How to run R Code within Python interface? - r

I am trying to run below code where I want to read csv file and then write "sas7bdat". I have tried below code.
we already have prerequisite library installed on the system for R.
from rpy2 import robjects
robjects.r('''
library(haven)
data <- read_csv("filename.csv")
write_sas(data, "filename.sas7bdat")
''')
After running above code, there are no output get generated by this code and even I am not getting any error.
Expected output: trying to read .csv file and then that data i want to export in .sas7bdat format. (In Standard python 3.9.2 Editor)
python do not have such functionality/library hence I am trying this way to export data in .sas7bdat format.
Plz Suggest some change in above code or any other way in python through which I can create/export .sas7bdat format in python.
Thanks.

I had experience using R in Python Jupyter Notebooks, it is a bit complicated at beginning, but it did work.
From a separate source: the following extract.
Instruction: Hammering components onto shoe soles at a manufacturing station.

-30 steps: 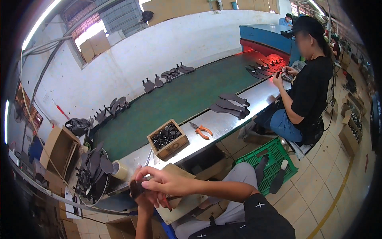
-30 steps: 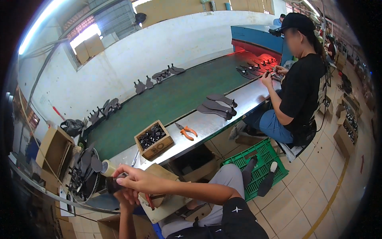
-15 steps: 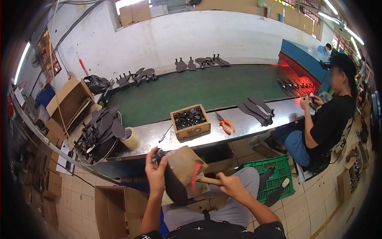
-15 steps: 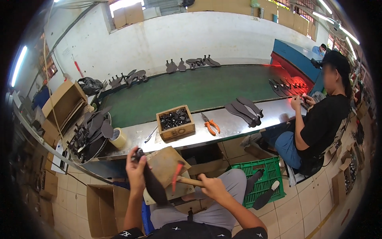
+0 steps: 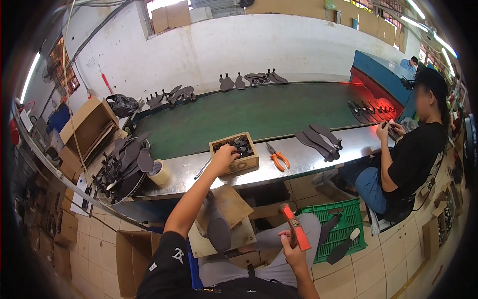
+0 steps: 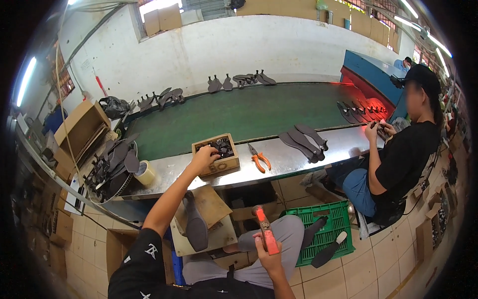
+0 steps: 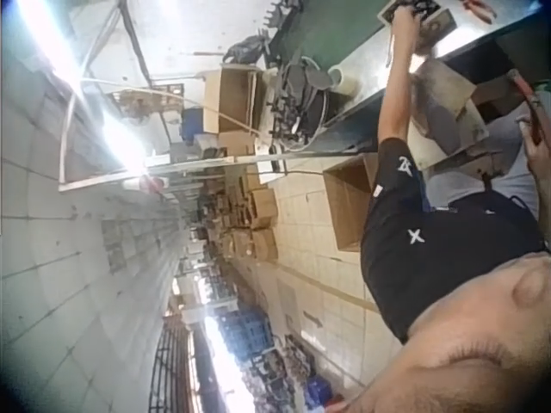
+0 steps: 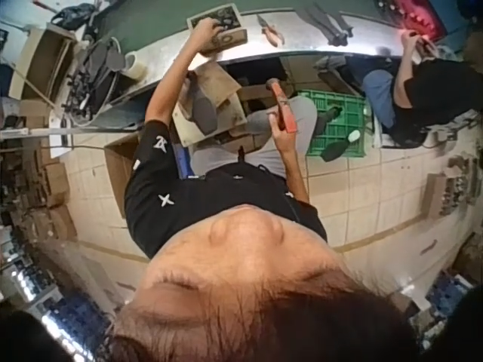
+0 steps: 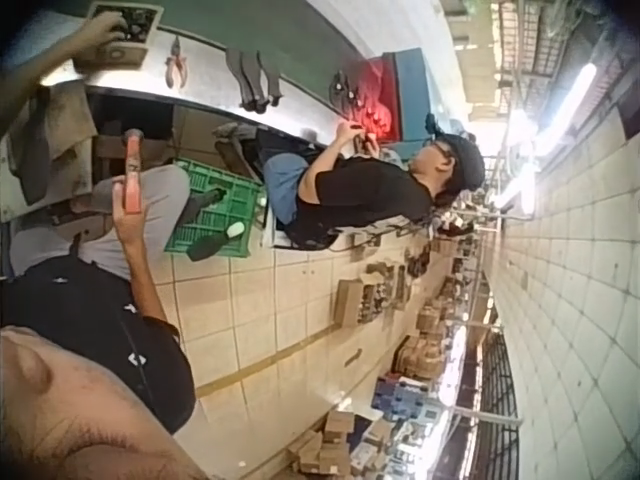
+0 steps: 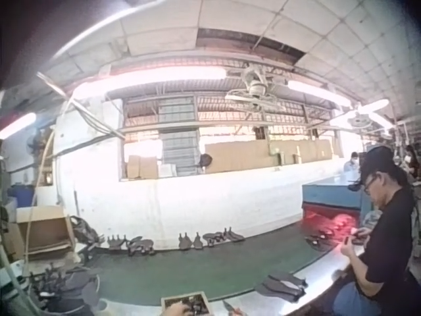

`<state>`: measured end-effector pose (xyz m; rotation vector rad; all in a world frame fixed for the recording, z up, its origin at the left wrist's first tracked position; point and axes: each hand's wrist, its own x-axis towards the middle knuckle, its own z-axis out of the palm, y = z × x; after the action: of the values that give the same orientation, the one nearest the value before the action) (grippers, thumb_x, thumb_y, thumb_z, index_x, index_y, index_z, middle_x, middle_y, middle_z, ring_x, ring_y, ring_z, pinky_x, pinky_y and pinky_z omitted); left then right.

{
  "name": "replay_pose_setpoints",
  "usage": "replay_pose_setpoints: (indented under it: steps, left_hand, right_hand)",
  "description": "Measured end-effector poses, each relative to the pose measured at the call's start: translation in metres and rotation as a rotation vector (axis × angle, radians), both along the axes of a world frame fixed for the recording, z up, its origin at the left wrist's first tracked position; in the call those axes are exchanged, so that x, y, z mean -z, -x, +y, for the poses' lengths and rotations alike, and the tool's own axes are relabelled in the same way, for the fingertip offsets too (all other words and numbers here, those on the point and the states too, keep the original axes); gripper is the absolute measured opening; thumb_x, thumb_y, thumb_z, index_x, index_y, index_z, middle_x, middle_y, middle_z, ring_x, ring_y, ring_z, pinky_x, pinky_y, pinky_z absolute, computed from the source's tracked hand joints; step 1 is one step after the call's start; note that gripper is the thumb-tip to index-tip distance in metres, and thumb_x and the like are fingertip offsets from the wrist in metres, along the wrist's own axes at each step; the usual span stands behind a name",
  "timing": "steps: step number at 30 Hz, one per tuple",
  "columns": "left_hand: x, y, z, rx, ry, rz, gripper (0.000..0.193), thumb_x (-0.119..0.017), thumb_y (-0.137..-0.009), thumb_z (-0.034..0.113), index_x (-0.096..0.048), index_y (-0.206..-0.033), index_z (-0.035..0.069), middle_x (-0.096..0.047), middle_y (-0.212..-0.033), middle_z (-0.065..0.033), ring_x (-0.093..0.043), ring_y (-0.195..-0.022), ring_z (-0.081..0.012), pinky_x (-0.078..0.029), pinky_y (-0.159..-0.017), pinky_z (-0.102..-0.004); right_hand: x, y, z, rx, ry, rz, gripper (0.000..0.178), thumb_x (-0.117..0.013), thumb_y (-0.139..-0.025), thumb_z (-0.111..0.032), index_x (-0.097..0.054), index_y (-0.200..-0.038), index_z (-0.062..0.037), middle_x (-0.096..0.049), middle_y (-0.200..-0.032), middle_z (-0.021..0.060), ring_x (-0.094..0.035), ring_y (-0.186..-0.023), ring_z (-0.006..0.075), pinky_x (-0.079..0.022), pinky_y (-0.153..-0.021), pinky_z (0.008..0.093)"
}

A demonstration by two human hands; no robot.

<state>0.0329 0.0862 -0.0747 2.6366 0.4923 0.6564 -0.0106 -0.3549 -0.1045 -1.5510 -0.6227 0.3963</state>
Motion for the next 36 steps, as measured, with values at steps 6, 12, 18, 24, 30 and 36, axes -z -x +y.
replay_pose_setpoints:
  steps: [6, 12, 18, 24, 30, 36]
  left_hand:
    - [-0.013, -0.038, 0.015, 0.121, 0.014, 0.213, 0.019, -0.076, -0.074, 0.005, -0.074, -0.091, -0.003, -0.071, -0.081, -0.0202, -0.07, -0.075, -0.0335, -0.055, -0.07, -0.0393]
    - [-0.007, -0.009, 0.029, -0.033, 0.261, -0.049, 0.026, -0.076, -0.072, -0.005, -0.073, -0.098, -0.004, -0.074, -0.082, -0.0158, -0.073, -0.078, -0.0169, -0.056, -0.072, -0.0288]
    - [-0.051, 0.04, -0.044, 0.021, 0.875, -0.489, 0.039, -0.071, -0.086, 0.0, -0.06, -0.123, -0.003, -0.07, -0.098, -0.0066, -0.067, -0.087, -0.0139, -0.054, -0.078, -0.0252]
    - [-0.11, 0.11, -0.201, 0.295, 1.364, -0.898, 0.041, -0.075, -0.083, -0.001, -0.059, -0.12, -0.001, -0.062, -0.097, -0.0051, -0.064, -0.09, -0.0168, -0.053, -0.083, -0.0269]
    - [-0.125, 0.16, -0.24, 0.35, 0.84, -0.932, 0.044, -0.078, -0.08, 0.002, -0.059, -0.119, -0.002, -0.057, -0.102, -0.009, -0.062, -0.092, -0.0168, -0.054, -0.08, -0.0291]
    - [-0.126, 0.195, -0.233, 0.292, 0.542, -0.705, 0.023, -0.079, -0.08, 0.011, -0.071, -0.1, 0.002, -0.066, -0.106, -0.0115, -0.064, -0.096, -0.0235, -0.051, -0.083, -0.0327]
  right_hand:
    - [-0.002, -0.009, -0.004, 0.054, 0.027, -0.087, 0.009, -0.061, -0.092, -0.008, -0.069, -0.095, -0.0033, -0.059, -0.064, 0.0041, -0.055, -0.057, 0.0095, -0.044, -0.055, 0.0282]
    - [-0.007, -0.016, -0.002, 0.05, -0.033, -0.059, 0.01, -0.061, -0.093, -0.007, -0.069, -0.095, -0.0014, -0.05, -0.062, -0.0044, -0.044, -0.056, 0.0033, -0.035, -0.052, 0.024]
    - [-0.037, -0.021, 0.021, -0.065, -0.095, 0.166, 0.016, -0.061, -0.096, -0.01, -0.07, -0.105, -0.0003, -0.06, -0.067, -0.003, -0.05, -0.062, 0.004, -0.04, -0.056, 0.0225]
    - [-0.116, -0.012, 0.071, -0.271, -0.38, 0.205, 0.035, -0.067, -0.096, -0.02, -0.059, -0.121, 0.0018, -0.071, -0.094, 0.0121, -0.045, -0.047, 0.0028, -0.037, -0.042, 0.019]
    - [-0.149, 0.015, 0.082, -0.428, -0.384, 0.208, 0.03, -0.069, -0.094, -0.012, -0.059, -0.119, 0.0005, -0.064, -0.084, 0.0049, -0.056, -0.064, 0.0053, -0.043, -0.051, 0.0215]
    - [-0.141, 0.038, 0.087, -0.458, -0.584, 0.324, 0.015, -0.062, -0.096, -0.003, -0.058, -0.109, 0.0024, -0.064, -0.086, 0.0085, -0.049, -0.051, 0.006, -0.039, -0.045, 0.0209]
Here I just pasted my personal notes, hope these help:
# Major steps in installing "rpy2":
# Step 1: install R on Jupyter Notebook: conda install -c r r-essentials
# Step 2: install the "rpy2" Python package: pip install rpy2 (you may have to check the version)
# Step 3: create the environment variables: R_HOME, R_USER and R_LIBS_USER
# you can modify these environment variables in the system settings on your windows PC or use codes to set them every time)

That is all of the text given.